Asti, arrestato dalla Polizia dopo inseguimento: era irregolare sul territorio e aveva arnesi da scasso

Nel corso dei controlli su strada effettuati dalla Polizia di Stato, gli equipaggi della Squadra Volanti della Questura di Asti, poco dopo le due di ieri notte, transitando in via Artom, hanno notato un Fiat Grande Punto di colore grigio aggirarsi a bassissima velocità, tra le poche auto in sosta, in piazzale Babilano.

Gli agenti, allertati dai movimenti sospetti del veicolo, decidono di procedere al controllo del conducente. Tuttavia, giunti nei pressi del piazzale, l’auto, con una manovra repentina, si dava alla fuga a forte velocità in direzione Piazza Marconi per poi svoltare in Corso Einaudi.

Gli operatori della Polizia di Stato si sono posti immediatamente all’inseguimento del veicolo, con i dispositivi di segnalazione luminosi e acustici attivati, ma, nonostante ciò, il fuggiasco ha proseguito la sua corsa aumentando la velocità e percorrendo alcune strade cittadine, anche in contromano, tra corso Felice Cavallotti e via Lamarmora.

La corsa in auto è terminata in via Tosetti, nei pressi di un campo con erba molto alta, ove l’uomo alla guida ha abbandonato l’auto per continuare la sua fuga a piedi, favorito dall’alta vegetazione e dall’oscurità della notte. Anche gli agenti, dunque, hanno deciso di lasciare l’auto di servizio per continuare l’inseguimento a piedi, con le torce al seguito, e sono riusciti ad intercettare l’uomo che, nel frangente, si era raggomitolato a terra nel tentativo di nascondersi tra gli alti cespugli.

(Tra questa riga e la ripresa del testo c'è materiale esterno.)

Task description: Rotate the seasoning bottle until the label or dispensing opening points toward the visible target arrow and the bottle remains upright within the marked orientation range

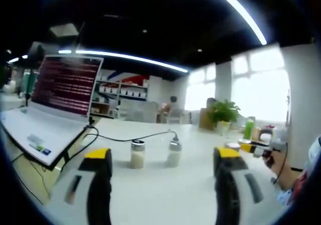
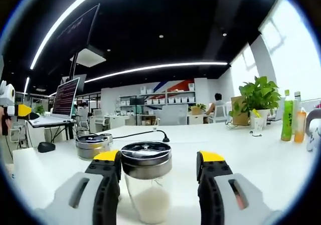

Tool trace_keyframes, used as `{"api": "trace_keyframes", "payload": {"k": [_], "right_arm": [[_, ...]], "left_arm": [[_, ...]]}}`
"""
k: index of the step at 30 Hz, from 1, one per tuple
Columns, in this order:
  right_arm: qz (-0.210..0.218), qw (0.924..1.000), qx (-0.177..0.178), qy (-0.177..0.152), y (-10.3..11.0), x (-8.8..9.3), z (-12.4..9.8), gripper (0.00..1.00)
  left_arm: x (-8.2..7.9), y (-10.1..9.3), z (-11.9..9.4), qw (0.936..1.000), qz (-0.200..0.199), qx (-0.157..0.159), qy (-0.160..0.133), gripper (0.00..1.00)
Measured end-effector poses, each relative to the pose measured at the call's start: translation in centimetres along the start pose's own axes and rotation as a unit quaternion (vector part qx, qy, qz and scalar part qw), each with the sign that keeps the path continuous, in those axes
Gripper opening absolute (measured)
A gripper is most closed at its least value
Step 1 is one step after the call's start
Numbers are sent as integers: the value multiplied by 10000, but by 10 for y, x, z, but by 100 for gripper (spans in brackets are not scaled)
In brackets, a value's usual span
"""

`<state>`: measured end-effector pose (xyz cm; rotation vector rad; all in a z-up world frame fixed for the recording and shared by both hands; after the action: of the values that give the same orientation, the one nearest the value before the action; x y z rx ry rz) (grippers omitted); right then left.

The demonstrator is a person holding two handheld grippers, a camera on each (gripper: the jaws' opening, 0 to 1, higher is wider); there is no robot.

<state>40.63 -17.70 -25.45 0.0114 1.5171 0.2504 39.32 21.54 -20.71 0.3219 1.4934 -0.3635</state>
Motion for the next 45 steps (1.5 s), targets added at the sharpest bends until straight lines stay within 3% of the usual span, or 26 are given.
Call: {"api": "trace_keyframes", "payload": {"k": [6,11,14,18,22,24,27,30,35,45], "right_arm": [[-203,9990,-391,-114,7,-21,-7,63],[-415,9961,-647,-436,7,-43,-4,60],[-688,9933,-867,-334,6,-51,0,62],[-562,9876,-1438,-266,6,-58,1,62],[-498,9729,-2254,160,4,-46,4,66],[-402,9703,-2379,176,1,-43,5,69],[-401,9638,-2633,133,-5,-40,7,64],[-548,9607,-2718,91,-11,-38,10,64],[-354,9527,-3002,312,-10,-28,11,60],[-276,9476,-3139,518,-6,-20,19,57]], "left_arm": [[-2,2,0,10000,3,-56,-14,88],[0,0,1,10000,44,-55,26,88],[-1,0,1,10000,66,-65,23,88],[-3,0,0,9999,66,-109,13,88],[-6,-2,-2,9999,112,-87,-39,87],[-6,-3,-3,9998,127,-135,-37,87],[-5,-5,-2,9998,119,-135,-22,87],[-4,-10,1,9999,112,-110,-11,87],[-1,-21,10,9998,142,85,65,87],[3,-26,13,9996,115,234,118,87]]}}
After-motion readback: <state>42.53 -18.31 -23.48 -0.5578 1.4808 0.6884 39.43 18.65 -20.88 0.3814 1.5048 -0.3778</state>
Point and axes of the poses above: the point that each gripper's makers call its tool centre point, and the gripper's own axes: z roughly forward along the fingers, y roughly to its left, x roughly out of its underside, the point moved 5 cm from there along -z, roughly backward along the fingers, and after that the axes turned 7 degrees about z, right-handed, at the moved point
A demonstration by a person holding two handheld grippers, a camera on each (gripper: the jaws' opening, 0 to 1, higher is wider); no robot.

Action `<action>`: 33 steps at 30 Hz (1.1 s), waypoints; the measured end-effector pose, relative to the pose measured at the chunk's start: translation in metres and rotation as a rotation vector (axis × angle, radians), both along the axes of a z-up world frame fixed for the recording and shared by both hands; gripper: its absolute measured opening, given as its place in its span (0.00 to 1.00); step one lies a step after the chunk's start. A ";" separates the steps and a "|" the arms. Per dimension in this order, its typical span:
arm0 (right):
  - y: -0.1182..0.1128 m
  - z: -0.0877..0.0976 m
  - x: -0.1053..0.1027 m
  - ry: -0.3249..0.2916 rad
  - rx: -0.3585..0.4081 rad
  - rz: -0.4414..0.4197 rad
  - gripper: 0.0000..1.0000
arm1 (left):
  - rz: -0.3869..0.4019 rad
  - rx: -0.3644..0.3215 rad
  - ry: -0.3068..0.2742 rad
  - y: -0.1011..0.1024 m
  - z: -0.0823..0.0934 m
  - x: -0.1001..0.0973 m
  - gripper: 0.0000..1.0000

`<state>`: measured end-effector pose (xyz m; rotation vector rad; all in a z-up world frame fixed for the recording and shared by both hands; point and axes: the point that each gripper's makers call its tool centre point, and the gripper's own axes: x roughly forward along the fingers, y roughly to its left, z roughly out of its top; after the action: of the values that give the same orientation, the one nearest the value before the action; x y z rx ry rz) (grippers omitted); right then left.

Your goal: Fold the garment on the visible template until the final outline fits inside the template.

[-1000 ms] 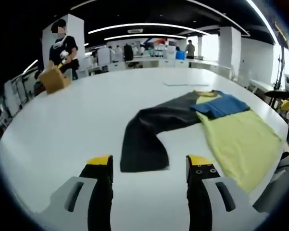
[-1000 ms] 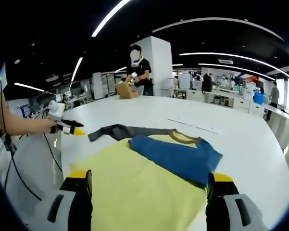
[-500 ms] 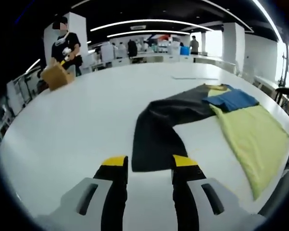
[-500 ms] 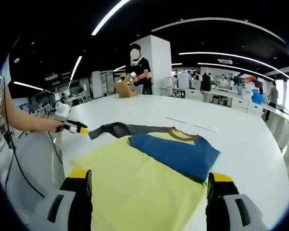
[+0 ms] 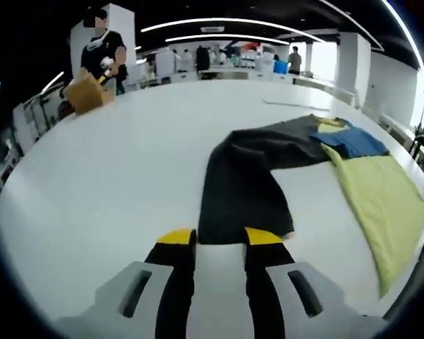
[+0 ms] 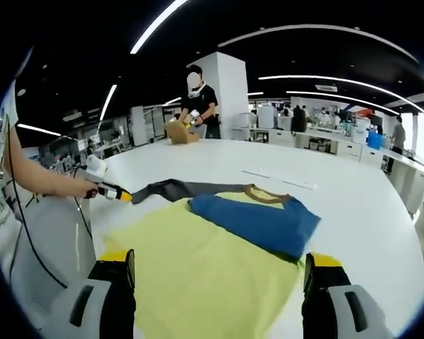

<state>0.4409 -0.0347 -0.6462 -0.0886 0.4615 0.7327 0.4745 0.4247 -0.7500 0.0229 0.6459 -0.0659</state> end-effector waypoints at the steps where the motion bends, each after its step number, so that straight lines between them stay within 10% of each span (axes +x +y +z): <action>1: -0.001 -0.001 -0.001 0.003 -0.001 -0.005 0.99 | 0.001 -0.007 0.001 -0.001 0.000 0.000 0.21; 14: -0.001 -0.006 -0.003 0.010 0.008 -0.020 0.97 | 0.071 -0.036 0.059 0.001 -0.001 0.004 0.01; 33: 0.000 -0.006 -0.005 0.011 0.010 -0.019 0.98 | 0.039 0.048 0.049 0.012 0.035 0.007 0.00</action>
<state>0.4359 -0.0344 -0.6518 -0.0703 0.4684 0.7170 0.4814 0.4368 -0.7146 0.0554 0.6971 -0.0138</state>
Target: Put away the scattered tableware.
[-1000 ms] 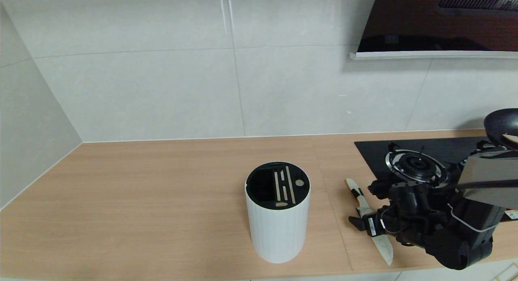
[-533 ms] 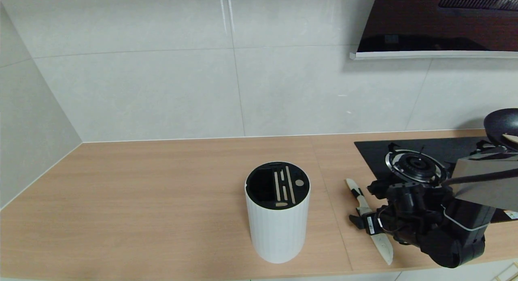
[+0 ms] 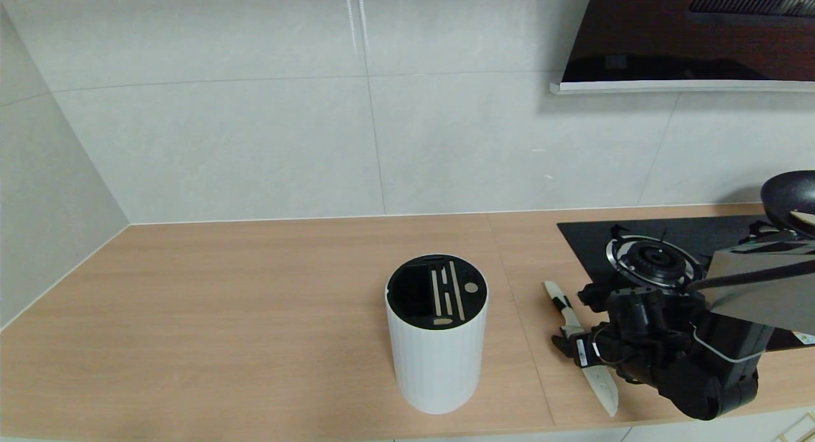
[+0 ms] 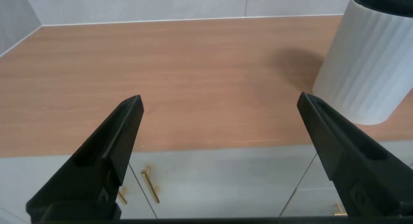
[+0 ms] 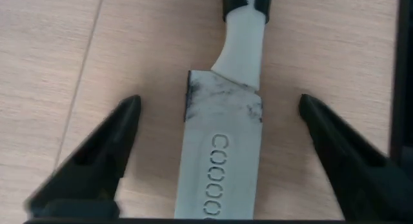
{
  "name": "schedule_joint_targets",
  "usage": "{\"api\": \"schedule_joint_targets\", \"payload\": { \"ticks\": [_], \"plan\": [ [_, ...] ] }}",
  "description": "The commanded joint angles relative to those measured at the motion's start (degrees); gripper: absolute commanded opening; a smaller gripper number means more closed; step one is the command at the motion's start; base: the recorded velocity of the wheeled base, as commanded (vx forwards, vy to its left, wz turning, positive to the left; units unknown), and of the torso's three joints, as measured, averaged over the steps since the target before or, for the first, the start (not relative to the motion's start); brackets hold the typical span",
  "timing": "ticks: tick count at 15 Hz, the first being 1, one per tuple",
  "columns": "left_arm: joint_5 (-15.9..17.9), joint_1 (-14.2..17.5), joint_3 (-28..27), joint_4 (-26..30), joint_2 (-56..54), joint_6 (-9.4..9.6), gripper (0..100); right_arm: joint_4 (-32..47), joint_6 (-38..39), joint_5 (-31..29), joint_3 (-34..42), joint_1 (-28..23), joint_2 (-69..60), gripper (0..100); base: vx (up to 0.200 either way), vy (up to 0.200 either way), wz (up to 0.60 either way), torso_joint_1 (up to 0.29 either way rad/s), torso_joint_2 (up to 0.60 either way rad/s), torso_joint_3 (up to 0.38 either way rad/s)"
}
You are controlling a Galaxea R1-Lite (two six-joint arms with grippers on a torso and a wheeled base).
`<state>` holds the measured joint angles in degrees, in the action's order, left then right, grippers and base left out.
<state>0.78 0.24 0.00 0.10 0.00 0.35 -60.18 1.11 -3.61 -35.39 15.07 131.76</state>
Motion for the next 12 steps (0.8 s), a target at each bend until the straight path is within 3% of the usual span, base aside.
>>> {"api": "schedule_joint_targets", "payload": {
  "ticks": [1,8,12],
  "plan": [
    [0.0,0.0,0.0,0.0,0.0,0.00,100,0.2,0.0,0.1,0.1,0.0,0.3,0,0.000,0.000,0.00,0.000,0.00,0.000],
    [0.0,0.0,0.0,0.0,0.0,0.35,100,0.2,-0.2,0.1,0.5,0.0,0.0,0,0.000,0.000,0.00,0.000,0.00,0.000],
    [-0.7,0.0,0.0,-0.1,0.0,0.53,100,-0.1,-0.4,0.1,2.9,0.0,-6.7,0,0.000,0.000,0.00,0.000,0.00,0.000]
  ]
}}
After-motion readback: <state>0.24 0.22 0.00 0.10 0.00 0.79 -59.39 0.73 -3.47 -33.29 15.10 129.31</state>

Il fuggitivo, un cittadino albanese di 39 anni, privo di documenti, è stato riconosciuto dagli agenti, in quanto alcuni mesi prima era stato espulso ed accompagnato alla frontiera proprio dalla Polizia di stato astigiana. Pertanto, l’uomo, insieme alla vettura, sono stati condotti presso gli Uffici della Questura per ulteriori accertamenti.

Dai controlli effettuati è risultato che l’uomo, gravato da numerosi precedenti di polizia, nel novembre dello scorso anno, era stato espulso dal territorio nazionale, con accompagnamento alla frontiera aerea di Torino e divieto di rientro per i successivi 5 anni

I successivi controlli effettuati sul veicolo hanno consentito di rinvenire al suo interno due coltelli con lame di circa 10 cm, una tenaglia e due grossi cacciaviti. Strumenti che, appare evidente, sarebbero stati utilizzati per commettere reati contro il patrimonio.

Il 39enne albanese è stato sottoposto ad arresto per violazione della normativa sull’immigrazione e trattenuto presso la camere di sicurezza della Questura in attesa del Giudizio per direttissima. L’uomo è stato inoltre segnalato all’Autorità Giudiziaria per il possesso degli strumenti atti allo scasso. Allo stesso, infine, sono state contestate numerose sanzioni amministrative per violazioni del Codice della Strada e per il contenimento della diffusione del Covid-19 ed il veicolo sottoposto a sequestro finalizzato alla confisca.